━━━━━ RECORDS FOR THIS EXERCISE

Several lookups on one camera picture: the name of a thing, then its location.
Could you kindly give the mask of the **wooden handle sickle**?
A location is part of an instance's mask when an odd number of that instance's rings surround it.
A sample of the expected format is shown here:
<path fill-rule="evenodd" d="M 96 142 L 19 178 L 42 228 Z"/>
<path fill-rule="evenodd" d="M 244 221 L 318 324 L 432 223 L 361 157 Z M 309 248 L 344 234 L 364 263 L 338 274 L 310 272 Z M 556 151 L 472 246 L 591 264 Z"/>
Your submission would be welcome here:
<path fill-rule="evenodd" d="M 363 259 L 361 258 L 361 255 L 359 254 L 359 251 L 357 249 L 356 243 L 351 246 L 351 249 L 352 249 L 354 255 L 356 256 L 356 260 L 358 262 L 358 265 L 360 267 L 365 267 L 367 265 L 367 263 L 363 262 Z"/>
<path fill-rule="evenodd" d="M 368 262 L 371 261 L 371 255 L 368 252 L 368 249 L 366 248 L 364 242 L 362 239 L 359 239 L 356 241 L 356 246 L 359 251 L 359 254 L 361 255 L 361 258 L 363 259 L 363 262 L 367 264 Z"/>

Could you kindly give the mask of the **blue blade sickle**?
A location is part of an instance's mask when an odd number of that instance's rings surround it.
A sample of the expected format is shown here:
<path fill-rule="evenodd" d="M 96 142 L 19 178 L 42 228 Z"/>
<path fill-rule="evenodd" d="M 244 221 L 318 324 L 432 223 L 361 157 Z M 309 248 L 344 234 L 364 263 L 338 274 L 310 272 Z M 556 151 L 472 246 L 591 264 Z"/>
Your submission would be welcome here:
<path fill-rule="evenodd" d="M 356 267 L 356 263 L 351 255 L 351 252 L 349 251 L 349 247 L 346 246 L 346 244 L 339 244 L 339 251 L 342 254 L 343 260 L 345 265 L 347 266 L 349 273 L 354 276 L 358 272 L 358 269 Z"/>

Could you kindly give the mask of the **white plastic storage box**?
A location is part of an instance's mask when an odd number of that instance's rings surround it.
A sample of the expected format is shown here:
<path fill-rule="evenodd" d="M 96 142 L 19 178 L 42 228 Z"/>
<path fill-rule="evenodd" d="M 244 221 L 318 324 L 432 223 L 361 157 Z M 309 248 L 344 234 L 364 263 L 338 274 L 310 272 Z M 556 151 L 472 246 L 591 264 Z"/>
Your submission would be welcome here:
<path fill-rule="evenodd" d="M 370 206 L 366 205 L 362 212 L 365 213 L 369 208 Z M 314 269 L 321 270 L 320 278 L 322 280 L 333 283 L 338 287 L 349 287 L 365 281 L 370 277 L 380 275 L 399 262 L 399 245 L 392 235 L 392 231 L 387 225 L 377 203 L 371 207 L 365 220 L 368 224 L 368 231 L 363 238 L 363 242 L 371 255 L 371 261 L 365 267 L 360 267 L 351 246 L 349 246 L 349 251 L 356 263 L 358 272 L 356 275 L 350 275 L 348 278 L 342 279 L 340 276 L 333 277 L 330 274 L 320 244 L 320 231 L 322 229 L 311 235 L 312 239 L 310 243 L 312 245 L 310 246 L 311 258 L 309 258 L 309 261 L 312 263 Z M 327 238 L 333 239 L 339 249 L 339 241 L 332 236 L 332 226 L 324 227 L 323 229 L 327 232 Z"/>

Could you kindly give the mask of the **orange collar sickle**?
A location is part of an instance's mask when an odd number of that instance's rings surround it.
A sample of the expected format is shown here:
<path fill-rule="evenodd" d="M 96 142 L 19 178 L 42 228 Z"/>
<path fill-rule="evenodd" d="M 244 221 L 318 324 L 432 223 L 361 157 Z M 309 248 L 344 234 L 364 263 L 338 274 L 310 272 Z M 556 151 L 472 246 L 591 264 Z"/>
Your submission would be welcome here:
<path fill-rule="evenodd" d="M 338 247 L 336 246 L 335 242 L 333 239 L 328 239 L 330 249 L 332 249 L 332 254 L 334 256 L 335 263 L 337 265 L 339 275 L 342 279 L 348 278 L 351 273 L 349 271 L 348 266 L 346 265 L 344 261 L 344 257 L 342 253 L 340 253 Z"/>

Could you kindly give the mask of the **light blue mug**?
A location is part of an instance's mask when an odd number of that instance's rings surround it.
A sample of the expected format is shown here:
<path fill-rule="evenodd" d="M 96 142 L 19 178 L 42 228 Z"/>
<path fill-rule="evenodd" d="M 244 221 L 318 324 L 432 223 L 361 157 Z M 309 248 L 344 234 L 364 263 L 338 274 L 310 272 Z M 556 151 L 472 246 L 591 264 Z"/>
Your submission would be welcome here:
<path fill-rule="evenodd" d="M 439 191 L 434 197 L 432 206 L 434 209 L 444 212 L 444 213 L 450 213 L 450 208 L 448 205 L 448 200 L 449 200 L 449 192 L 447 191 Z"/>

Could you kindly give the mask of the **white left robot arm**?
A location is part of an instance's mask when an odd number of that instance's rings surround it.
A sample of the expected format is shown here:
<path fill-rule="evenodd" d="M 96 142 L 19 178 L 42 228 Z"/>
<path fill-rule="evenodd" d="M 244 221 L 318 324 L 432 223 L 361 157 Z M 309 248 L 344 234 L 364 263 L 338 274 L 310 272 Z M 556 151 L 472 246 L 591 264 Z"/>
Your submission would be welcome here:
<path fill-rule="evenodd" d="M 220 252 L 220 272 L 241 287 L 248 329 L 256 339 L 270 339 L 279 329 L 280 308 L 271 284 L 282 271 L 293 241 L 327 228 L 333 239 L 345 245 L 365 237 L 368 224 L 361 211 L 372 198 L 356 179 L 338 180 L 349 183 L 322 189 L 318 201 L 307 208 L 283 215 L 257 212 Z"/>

━━━━━━━━━━
━━━━━ RECORDS FOR THIS EXERCISE

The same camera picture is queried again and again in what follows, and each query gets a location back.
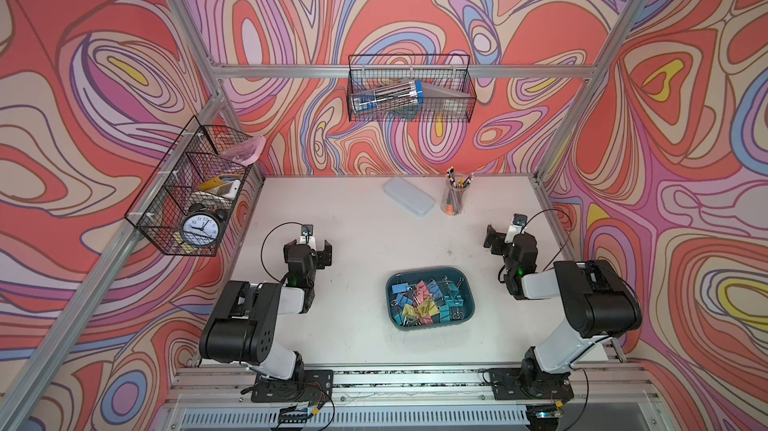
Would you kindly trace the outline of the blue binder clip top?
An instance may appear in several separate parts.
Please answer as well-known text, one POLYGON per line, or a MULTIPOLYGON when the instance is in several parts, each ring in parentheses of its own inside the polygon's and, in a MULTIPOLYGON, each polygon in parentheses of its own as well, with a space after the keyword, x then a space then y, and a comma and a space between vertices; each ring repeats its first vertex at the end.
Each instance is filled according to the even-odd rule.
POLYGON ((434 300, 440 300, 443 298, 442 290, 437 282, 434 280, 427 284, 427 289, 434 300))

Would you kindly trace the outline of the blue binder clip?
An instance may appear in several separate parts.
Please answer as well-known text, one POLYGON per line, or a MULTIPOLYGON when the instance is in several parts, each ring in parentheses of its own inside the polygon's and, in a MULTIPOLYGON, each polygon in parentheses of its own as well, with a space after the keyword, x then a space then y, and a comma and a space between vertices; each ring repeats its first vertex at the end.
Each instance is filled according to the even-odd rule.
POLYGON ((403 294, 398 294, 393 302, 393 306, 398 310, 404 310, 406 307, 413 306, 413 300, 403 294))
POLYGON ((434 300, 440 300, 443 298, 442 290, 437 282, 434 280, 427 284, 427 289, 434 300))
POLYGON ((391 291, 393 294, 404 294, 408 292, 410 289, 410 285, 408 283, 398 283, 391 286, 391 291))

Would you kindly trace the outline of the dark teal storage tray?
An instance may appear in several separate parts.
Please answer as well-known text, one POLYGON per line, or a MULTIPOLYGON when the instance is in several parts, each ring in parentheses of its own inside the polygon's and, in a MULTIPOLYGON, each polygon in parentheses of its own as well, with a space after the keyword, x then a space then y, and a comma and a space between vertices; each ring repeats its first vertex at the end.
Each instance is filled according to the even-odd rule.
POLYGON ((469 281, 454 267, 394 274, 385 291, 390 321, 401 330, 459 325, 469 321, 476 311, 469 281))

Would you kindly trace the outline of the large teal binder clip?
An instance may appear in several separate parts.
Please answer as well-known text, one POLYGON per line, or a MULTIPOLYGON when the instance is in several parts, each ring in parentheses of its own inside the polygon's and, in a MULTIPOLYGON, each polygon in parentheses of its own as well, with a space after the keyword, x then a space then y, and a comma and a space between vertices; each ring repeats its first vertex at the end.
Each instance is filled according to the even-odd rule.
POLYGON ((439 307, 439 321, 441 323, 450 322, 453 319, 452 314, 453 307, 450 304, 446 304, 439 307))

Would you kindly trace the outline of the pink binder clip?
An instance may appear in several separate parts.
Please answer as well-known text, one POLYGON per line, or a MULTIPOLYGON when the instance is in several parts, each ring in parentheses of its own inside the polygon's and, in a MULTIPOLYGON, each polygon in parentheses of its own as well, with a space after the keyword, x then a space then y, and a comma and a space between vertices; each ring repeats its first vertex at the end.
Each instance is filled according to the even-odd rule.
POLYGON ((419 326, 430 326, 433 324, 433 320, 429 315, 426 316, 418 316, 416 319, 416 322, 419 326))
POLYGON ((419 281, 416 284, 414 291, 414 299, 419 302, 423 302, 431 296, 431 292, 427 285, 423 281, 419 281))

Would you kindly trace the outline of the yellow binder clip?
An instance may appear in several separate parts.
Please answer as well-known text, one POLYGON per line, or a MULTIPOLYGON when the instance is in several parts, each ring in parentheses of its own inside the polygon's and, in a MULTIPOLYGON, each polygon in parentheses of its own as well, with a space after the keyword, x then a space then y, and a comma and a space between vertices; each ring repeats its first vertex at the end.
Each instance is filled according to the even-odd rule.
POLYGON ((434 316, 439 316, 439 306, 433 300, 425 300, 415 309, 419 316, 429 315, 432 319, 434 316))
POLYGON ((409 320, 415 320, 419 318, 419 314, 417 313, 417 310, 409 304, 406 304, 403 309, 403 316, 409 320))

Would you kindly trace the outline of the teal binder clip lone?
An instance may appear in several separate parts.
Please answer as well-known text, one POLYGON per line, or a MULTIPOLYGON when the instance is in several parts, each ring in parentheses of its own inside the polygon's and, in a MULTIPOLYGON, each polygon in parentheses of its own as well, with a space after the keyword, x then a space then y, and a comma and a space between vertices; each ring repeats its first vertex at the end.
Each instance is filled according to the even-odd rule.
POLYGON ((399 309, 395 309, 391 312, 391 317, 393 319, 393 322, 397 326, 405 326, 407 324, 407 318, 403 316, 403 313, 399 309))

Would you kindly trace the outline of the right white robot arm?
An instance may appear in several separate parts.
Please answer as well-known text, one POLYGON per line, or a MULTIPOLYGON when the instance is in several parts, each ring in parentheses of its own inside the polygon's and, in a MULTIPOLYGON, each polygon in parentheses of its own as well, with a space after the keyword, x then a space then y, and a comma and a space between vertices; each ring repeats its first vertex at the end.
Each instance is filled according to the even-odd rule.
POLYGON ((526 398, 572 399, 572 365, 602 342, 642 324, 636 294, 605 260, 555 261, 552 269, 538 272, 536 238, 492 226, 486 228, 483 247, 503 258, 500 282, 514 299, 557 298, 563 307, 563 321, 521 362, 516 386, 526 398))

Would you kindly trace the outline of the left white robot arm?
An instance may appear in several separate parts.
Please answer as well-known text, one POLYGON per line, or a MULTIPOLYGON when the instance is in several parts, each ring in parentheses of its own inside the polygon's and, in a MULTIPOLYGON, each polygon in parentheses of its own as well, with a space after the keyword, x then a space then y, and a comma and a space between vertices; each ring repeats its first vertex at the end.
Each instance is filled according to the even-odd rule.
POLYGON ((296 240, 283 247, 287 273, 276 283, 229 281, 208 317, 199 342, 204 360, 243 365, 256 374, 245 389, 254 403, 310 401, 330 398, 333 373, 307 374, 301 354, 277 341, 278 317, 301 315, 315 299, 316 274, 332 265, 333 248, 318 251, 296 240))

━━━━━━━━━━
━━━━━ RECORDS FOR THIS EXERCISE

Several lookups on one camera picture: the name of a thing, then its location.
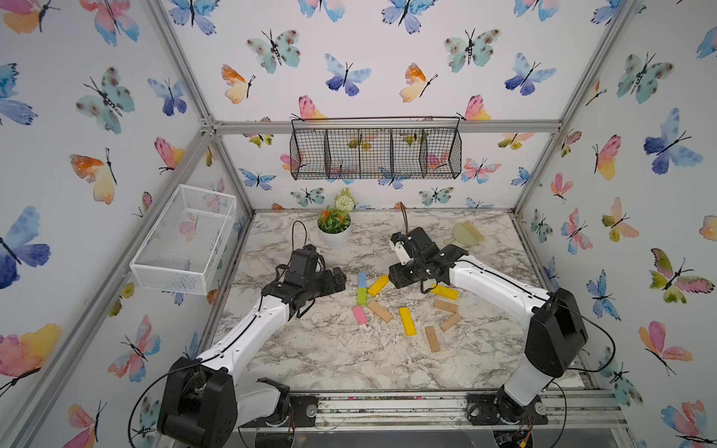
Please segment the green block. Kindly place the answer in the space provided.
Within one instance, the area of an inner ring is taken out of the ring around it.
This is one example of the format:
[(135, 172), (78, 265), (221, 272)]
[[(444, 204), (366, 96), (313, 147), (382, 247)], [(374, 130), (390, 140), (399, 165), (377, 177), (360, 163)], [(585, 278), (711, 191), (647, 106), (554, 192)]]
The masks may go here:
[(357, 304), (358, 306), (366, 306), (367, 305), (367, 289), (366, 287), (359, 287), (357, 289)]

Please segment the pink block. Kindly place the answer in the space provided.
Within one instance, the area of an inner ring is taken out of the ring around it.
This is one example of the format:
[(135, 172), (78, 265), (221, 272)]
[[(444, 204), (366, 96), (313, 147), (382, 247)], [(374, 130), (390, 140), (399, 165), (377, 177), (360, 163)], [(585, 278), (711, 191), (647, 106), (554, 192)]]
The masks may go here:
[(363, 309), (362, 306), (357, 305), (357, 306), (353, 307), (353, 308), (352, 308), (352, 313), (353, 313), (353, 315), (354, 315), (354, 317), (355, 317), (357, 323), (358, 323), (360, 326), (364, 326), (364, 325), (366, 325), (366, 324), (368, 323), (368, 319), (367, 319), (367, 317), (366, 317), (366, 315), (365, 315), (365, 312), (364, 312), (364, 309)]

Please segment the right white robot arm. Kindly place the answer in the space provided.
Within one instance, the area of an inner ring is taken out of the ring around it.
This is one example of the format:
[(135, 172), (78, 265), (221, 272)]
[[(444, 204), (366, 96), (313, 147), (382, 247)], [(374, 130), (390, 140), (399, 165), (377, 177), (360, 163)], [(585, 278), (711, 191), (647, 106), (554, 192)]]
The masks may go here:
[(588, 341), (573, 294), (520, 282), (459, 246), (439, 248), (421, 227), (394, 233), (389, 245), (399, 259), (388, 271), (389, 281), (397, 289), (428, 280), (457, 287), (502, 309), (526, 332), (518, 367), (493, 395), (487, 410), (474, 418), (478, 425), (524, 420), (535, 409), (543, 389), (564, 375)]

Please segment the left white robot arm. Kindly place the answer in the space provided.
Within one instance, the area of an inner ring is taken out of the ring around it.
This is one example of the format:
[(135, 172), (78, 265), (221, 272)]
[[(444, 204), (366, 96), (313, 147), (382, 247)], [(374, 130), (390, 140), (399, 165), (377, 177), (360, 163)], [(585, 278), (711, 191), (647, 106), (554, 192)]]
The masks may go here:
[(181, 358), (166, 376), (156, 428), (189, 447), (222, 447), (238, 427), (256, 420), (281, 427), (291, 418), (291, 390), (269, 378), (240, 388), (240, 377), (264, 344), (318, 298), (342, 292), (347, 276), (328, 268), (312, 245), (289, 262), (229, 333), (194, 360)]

━━━━━━━━━━

Scan the material above. Copy each line that holds the word "clip".

Would you kindly trace the outline of the blue binder clip top?
Would you kindly trace the outline of the blue binder clip?
Would you kindly trace the outline of the large teal binder clip?
Would you kindly trace the outline of the pink binder clip?
Would you kindly trace the outline of the yellow binder clip?
Would you kindly trace the outline of the teal binder clip lone?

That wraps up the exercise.